As for as the latter, Matt Jones is a really physical big running back and should be a great addition for Will Muschamp. But they still need to finish strong and land at least one of the elite wideouts they're really in the mix for: Nelson Agholor and Stefon Diggs. One other big thing for Muschamp is just like every other school is trying to get as many elite players into their program, he appears to be reeling in a whole bunch on defense and if he can upgrade the toughness and also bring in more good character guys who just love football, it will pay off sooner than later.
From @KaneSearch where does shaq thompson end up?
My guess is he still ends up at Cal but I wouldn't rule out Washington.
From @George_Reta how strong do you see Lane Kiffin, Ed Orgeron, and co. finishing the class this year for the Trojans?
Despite not having many slots to fill, the Trojans' recruiting class is as up in the air, waiting for blue-chip talent to decide as perhaps any other program in the country, meaning a bigger percentage of how they do really does hang in the balance. The biggest area to keep an eye on is O-linemen: they are in the mix for three elite tackles: Zach Banner, Kyle Murphy and Andrus Peat. My hunch is they reel in at least Banner. I'd say it's 70-30 they get one of the other two, with Murphy seeming a more realistic get. USC also is thin on numbers at receiver and is battling for Stefon Diggs and Nelson Agholor. I hear they have a better shot at Agholor.
Defensively, the biggest name guys they're in the mix for are DL Aziz Shittu, DE Tyriq McCord and DE Leonard Williams. Considering how many D-linemen they signed a year ago, getting any of these guys would be a bonus, assuming the Trojans are able to hang on to Pio Vatuvei to go along with DE Morgan Breslin, a JC player already signed.
From @AndoRez Where are the big QB battles at this spring? I know Auburn will have a new starter for the 6th year in a row.
As is usually the case, there are going to be a bunch of them. The Tigers definitely have one, which is spiced up by the arrival of Scot Loeffler, the new OC and the continued development of Kiehl Frazier. Oregon has an intriguing one with Darron Thomas jumping to the NFL. Bryan Bennett has some game experience and is talented, but people around the Ducks program are very high on redshirt freshman Marcus Mariota. Wisconsin and Michigan State both have good running backs to rely on, but could be top 15 teams again if they can find a QB almost as efficient as the guys they just had.
The battles to replace Andrew Luck at Stanford, Kellen Moore at Boise and RGIII at Baylor will also have a lot of eye balls on them. On the opposite side of things, the Texas QB situation is still cloudy although David Ash appears to have the inside track at taking over in Austin.
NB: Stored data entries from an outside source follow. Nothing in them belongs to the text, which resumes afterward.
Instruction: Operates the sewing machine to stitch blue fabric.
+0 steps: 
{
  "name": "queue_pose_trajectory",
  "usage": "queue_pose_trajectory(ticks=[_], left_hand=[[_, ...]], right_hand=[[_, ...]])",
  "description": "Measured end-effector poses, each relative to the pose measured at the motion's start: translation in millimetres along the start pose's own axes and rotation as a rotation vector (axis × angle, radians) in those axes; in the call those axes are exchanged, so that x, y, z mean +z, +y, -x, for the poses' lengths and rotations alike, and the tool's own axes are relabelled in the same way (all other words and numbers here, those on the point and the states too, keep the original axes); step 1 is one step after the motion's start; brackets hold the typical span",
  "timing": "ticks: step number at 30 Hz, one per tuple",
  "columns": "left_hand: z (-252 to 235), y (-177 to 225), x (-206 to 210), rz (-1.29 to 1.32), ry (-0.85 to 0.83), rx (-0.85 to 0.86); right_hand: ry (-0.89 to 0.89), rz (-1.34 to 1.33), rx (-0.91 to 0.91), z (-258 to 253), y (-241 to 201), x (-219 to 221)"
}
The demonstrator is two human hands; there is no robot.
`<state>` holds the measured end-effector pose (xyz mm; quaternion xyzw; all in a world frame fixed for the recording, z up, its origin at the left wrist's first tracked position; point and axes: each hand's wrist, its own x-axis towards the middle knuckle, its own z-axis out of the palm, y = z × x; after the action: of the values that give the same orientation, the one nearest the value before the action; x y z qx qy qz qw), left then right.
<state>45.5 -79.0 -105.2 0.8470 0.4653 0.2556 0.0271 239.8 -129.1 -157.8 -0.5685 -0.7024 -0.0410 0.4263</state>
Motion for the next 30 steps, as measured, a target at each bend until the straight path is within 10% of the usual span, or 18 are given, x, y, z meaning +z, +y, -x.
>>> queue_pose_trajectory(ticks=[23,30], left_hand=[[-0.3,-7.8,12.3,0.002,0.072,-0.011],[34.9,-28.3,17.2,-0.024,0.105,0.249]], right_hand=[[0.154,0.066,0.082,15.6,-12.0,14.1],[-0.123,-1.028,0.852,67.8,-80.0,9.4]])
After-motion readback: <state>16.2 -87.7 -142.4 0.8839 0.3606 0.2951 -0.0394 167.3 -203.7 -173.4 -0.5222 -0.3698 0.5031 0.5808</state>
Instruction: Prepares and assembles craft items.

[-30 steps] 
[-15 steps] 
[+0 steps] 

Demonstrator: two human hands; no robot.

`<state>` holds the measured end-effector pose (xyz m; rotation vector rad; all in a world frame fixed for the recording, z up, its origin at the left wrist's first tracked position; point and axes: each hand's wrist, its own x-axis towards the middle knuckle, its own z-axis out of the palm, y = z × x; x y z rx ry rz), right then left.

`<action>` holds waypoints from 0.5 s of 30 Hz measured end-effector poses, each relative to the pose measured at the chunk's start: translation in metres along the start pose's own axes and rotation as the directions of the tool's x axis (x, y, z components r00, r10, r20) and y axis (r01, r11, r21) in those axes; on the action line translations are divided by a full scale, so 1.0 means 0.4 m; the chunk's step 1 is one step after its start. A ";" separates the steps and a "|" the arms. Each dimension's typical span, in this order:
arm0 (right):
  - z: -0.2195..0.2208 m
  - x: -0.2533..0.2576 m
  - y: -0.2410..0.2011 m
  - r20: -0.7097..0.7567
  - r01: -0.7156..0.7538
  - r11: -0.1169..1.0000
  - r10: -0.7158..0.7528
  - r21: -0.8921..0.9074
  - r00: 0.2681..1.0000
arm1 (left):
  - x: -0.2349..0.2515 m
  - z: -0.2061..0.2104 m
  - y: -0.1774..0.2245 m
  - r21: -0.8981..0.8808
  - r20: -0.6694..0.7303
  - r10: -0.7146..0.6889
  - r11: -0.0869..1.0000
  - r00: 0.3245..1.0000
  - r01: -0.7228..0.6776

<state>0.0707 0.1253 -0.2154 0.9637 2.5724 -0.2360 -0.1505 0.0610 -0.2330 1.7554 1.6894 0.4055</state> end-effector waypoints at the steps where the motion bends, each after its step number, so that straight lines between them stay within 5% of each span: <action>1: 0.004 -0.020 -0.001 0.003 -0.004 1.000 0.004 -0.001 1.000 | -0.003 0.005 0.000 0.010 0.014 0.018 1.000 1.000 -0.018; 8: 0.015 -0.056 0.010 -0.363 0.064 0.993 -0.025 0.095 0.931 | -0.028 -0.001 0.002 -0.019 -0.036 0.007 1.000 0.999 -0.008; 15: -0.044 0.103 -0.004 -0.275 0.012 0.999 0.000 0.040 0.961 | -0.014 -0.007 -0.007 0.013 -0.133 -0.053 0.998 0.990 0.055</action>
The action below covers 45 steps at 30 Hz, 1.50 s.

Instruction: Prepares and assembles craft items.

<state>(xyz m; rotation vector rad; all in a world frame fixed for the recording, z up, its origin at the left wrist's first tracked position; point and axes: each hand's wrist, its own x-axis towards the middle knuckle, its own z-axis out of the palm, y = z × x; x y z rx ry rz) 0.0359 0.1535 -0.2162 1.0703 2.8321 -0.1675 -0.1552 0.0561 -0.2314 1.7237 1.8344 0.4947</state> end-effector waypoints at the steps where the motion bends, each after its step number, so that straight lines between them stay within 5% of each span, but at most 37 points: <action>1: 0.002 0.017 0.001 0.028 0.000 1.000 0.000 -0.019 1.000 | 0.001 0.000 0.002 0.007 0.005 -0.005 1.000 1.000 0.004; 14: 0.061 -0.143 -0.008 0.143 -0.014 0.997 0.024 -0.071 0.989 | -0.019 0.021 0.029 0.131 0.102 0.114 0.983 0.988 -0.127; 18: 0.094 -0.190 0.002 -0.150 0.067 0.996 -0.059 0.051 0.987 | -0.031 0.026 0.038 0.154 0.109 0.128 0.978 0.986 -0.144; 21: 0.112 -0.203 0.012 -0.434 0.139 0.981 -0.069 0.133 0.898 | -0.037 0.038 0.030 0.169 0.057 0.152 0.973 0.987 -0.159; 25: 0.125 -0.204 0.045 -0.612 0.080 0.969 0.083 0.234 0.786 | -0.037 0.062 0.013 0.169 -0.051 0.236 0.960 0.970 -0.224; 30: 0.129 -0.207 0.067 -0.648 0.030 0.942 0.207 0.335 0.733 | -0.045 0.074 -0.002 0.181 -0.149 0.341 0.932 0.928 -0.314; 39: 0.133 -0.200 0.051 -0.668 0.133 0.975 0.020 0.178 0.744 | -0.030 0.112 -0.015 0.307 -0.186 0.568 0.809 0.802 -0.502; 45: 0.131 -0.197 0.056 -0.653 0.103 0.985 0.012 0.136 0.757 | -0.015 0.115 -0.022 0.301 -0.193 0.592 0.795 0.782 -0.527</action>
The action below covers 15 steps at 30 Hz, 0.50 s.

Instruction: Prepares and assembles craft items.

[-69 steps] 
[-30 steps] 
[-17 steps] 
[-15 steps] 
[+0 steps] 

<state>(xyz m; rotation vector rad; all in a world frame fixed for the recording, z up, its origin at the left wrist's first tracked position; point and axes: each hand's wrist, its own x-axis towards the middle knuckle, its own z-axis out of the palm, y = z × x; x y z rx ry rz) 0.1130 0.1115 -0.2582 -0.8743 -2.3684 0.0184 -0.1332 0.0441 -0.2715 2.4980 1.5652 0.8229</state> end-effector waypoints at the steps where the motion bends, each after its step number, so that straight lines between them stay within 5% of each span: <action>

Another one I'll be interested to see play out is at Texas A&M. The Aggies have a new coach (Kevin Sumlin), a new, tougher conference (SEC) and a new more wide-open offensive system (under Kliff Kingsbury). Keep an eye on early enrollee Matt Davis, one of the most dynamic athletes to ever get a crack at running this scheme.
From @LeeHutson Is there any indication as to when the NCAA will announce its findings and punishment regarding the UNC investigation?
Best guess any of us can offer is it should come out by the spring. I realize that is a big ballpark, but whenever people try to work off previous NCAA timelines, as was the case with the USC situation, it took much longer. The UNC case is very multi-layered because cases involving agents tend to be even messier than others that the NCAA has to sort though.